● **Activity**: Extract every line below that contains the word "corner".

● **Stored dataset items**:
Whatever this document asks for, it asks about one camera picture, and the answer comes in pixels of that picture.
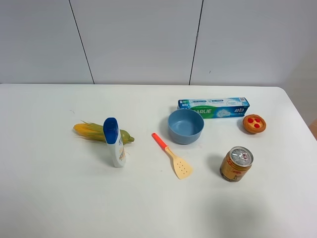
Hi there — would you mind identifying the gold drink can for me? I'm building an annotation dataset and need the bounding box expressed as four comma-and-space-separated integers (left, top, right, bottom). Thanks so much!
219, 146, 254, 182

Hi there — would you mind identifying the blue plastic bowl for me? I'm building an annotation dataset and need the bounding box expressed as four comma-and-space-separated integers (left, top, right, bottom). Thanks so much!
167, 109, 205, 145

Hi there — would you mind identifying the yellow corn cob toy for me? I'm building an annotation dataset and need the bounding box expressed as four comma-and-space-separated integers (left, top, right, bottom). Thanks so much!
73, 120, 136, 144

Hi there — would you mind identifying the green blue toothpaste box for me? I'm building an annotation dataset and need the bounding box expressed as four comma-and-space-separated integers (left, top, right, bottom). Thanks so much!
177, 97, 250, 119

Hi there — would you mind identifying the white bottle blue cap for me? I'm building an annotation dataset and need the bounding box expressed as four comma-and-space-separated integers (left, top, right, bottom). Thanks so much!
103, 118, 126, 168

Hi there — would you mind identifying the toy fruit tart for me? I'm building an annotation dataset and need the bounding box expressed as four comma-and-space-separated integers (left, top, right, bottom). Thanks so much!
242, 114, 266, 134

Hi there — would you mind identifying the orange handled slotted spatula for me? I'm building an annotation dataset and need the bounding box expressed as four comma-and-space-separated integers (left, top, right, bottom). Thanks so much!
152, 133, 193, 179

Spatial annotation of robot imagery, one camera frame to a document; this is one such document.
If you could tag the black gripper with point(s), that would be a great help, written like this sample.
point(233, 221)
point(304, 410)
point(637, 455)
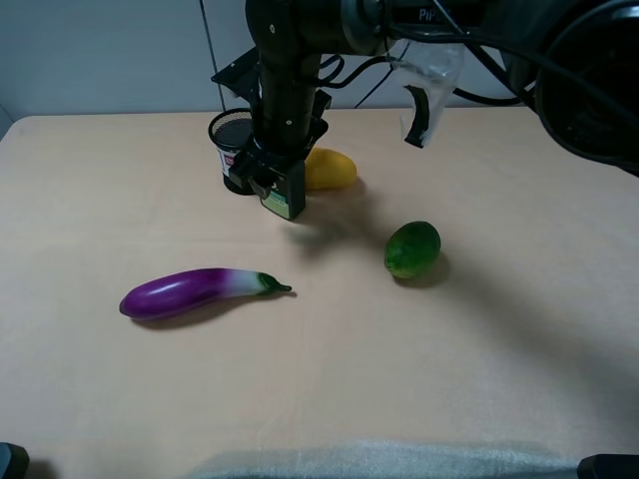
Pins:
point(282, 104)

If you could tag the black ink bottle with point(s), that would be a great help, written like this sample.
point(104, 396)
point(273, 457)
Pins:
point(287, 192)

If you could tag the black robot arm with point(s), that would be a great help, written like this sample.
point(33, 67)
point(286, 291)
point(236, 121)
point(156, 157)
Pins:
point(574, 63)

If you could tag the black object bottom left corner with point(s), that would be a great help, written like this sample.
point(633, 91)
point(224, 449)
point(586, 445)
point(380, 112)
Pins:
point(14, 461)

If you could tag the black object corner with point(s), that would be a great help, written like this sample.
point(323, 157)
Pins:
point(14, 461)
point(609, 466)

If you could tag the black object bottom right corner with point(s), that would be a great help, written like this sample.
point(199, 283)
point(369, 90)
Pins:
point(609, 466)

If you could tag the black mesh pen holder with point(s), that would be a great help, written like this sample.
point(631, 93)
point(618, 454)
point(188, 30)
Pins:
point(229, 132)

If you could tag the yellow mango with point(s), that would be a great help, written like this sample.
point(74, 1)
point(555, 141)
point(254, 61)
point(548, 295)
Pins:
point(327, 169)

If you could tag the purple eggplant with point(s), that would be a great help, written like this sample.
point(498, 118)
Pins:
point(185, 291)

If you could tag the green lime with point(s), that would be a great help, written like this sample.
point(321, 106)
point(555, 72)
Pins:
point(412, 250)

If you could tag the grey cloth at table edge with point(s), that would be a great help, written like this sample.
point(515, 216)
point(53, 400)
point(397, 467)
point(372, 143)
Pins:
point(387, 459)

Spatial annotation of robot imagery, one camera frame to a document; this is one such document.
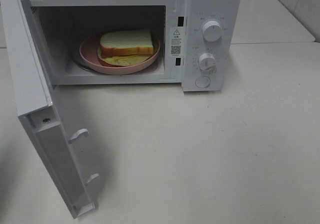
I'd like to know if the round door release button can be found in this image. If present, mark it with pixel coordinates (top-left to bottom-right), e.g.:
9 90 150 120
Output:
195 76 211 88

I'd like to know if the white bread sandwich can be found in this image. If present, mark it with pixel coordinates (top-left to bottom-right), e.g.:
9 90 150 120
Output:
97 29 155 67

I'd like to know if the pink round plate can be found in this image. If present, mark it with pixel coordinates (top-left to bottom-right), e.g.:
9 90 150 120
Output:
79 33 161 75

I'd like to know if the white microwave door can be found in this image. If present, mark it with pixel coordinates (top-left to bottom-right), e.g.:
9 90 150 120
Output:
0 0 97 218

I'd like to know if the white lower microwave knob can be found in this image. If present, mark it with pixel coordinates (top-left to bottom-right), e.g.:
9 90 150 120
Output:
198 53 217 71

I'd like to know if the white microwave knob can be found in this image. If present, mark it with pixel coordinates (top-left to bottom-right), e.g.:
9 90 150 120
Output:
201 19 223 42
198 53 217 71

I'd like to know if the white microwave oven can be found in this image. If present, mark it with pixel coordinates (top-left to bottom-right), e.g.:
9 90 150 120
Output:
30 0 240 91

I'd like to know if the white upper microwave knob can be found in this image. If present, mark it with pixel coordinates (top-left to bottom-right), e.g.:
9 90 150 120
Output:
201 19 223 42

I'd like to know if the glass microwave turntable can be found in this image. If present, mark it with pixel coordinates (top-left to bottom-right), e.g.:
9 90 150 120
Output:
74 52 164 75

● **Solved problem**:
If you could tag the black object bottom left corner with point(s), that would be a great help, written like this sample.
If you could tag the black object corner with point(s), that would be a great help, written like this sample.
If you could tag the black object bottom right corner with point(s), that would be a great help, written like this sample.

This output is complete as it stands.